## PROBLEM
Would you please transcribe the records below from the line with "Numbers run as" through their final line, exactly and with no other lines?
○ ○ ○ ○
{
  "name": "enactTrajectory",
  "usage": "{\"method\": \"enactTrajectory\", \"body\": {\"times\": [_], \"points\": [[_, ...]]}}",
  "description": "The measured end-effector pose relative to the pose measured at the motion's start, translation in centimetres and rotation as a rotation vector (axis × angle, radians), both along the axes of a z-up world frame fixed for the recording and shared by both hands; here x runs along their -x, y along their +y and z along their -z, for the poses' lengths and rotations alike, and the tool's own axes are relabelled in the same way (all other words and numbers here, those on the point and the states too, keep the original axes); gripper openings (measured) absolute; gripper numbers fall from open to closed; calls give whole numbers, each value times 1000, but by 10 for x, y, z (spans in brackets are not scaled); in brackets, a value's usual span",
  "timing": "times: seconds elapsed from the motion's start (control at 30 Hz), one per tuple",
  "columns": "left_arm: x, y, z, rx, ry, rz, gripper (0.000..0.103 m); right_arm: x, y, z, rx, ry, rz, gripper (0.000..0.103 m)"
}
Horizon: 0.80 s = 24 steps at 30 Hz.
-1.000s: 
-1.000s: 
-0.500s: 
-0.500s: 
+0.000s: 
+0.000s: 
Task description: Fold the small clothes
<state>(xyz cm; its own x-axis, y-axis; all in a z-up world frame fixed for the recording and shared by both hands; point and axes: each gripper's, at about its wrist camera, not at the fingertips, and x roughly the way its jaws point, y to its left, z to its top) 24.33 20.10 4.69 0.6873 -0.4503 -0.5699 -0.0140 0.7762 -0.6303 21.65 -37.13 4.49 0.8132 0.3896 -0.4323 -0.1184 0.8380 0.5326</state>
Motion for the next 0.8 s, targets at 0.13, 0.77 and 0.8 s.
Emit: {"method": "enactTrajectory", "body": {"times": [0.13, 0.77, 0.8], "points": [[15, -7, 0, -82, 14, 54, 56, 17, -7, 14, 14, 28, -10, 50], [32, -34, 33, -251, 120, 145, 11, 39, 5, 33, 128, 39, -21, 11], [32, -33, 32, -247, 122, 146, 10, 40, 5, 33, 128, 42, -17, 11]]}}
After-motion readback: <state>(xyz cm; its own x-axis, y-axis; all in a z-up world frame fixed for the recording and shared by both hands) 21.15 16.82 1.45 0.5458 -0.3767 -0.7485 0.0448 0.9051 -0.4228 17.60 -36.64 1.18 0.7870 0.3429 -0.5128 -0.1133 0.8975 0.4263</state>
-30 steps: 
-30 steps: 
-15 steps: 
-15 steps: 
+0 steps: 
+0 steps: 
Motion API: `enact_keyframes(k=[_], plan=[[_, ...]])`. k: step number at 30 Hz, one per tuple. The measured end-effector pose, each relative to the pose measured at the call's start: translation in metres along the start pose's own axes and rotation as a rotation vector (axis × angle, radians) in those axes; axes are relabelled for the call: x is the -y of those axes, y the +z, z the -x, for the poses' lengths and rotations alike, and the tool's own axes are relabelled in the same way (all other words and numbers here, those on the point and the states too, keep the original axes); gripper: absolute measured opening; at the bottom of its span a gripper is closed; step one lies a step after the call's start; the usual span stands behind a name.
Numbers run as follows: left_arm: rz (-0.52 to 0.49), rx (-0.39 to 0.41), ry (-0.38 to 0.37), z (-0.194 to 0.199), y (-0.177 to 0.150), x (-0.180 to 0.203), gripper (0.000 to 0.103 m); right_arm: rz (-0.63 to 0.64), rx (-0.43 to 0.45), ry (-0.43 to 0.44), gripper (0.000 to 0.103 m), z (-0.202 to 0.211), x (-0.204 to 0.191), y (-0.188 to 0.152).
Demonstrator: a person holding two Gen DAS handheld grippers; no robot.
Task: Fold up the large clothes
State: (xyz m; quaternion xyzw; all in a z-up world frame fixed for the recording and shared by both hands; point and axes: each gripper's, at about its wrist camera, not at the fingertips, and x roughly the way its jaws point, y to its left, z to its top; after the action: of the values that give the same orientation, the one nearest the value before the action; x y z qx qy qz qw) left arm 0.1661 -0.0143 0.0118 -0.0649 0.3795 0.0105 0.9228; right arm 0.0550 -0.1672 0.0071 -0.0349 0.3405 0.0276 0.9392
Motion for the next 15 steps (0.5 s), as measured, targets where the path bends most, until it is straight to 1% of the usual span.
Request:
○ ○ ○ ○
## EXERCISE OUTPUT
Numbers run as follows: left_arm: rz (-0.52 to 0.49), rx (-0.39 to 0.41), ry (-0.38 to 0.37), z (-0.194 to 0.199), y (-0.177 to 0.150), x (-0.180 to 0.203), gripper (0.000 to 0.103 m); right_arm: rz (-0.63 to 0.64), rx (-0.43 to 0.45), ry (-0.43 to 0.44), gripper (0.000 to 0.103 m), z (-0.202 to 0.211), x (-0.204 to 0.191), y (-0.188 to 0.152).
Demonstrator: a person holding two Gen DAS handheld grippers; no robot.
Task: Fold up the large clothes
State: (xyz m; quaternion xyzw; all in a z-up world frame fixed for the recording and shared by both hands; point and axes: each gripper's, at about its wrist camera, not at the fingertips, and x roughly the way its jaws point, y to its left, z to its top; after the action: of the values that give the same orientation, the one nearest the value before the action; x y z qx qy qz qw) left arm 0.1661 -0.0143 0.0118 -0.0649 0.3795 0.0105 0.9228; right arm 0.0550 -0.1672 0.0071 -0.0349 0.3405 0.0276 0.9392
Motion for the next 15 steps (0.5 s), as measured, targets where the path bends most, until it is straight to 1% of the usual span.
Request:

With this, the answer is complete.